## Your instructions
What follows is a listing to be transcribed exactly.

## Source data
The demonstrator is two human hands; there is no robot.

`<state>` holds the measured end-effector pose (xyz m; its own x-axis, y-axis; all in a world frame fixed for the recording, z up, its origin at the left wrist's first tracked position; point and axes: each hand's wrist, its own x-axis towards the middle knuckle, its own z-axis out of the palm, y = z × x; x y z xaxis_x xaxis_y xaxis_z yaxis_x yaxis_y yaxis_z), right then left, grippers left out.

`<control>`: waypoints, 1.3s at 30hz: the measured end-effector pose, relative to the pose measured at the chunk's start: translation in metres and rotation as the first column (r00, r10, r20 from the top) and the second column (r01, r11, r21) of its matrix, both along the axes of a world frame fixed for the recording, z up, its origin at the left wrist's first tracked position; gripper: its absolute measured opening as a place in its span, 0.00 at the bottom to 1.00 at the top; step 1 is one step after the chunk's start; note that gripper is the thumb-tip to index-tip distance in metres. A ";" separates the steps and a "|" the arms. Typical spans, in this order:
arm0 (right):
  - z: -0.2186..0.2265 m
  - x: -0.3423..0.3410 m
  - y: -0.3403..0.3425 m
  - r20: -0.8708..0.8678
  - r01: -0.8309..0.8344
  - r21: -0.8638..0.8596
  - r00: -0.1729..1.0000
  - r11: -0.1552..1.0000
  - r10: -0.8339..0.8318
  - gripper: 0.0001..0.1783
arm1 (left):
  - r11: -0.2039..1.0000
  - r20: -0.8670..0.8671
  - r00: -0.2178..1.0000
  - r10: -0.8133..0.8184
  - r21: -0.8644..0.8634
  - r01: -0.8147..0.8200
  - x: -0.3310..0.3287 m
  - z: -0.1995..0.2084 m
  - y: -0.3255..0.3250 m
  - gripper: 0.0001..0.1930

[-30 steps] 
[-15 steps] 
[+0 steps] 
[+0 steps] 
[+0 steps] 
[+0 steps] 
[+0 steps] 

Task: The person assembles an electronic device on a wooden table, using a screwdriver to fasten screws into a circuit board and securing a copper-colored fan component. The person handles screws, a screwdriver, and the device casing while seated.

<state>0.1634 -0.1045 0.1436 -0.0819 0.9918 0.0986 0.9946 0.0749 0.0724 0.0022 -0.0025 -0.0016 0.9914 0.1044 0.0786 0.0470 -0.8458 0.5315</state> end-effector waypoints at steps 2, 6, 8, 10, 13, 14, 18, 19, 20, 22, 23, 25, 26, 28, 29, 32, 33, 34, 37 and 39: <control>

## Answer below
The demonstrator is two human hands; there is no robot.

`<state>` holds the measured end-effector pose (xyz m; its own x-axis, y-axis; all in a world frame fixed for the recording, z up, its origin at the left wrist's first tracked position; point and axes: each hand's wrist, its own x-axis towards the middle knuckle, its own z-axis out of the palm, y = z × x; x y z xaxis_x xaxis_y xaxis_z yaxis_x yaxis_y yaxis_z), right then left, grippers left out.

`<control>`: waypoints, 1.3s at 30hz: the measured end-effector pose, relative to the pose measured at the chunk's start: translation in metres and rotation as the first column (r00, r10, r20 from the top) and the second column (r01, r11, r21) of its matrix, both along the axes of a world frame fixed for the recording, z up, its origin at the left wrist's first tracked position; gripper: its absolute measured opening as a place in its span, 0.00 at the bottom to 1.00 at the top; step 1 is one step after the chunk's start; note that gripper is the thumb-tip to index-tip distance in metres. A ";" separates the steps and a "|" the arms. Typical spans, in this order:
arm0 (right):
  - z: -0.2186..0.2265 m
  - x: -0.3423..0.3410 m
  - y: -0.3403..0.3425 m
  - r20: -0.8708..0.8678
  - r01: -0.8309..0.8344
  - r21: -0.8638..0.8596
  - r00: -0.1729..1.0000
  - r11: -0.1552..1.0000
  - r10: -0.8339..0.8318
  - gripper: 0.0001..0.1783
arm1 (left):
  - r11: -0.2039..1.0000
  - r20: -0.8670..0.8671
  - r00: -0.2178..1.0000
  - r10: -0.8133..0.8184
  - r21: -0.8644..0.8634
  - r01: -0.8147..0.8200
  - x: -0.3310..0.3287 m
  - z: -0.1995..0.2084 m
  - y: -0.3255..0.3250 m
  - gripper: 0.0001..0.1930

[-30 steps] 
[-15 steps] 
[+0 steps] 
[+0 steps] 
[+0 steps] 
[+0 steps] 
[+0 steps] 

Task: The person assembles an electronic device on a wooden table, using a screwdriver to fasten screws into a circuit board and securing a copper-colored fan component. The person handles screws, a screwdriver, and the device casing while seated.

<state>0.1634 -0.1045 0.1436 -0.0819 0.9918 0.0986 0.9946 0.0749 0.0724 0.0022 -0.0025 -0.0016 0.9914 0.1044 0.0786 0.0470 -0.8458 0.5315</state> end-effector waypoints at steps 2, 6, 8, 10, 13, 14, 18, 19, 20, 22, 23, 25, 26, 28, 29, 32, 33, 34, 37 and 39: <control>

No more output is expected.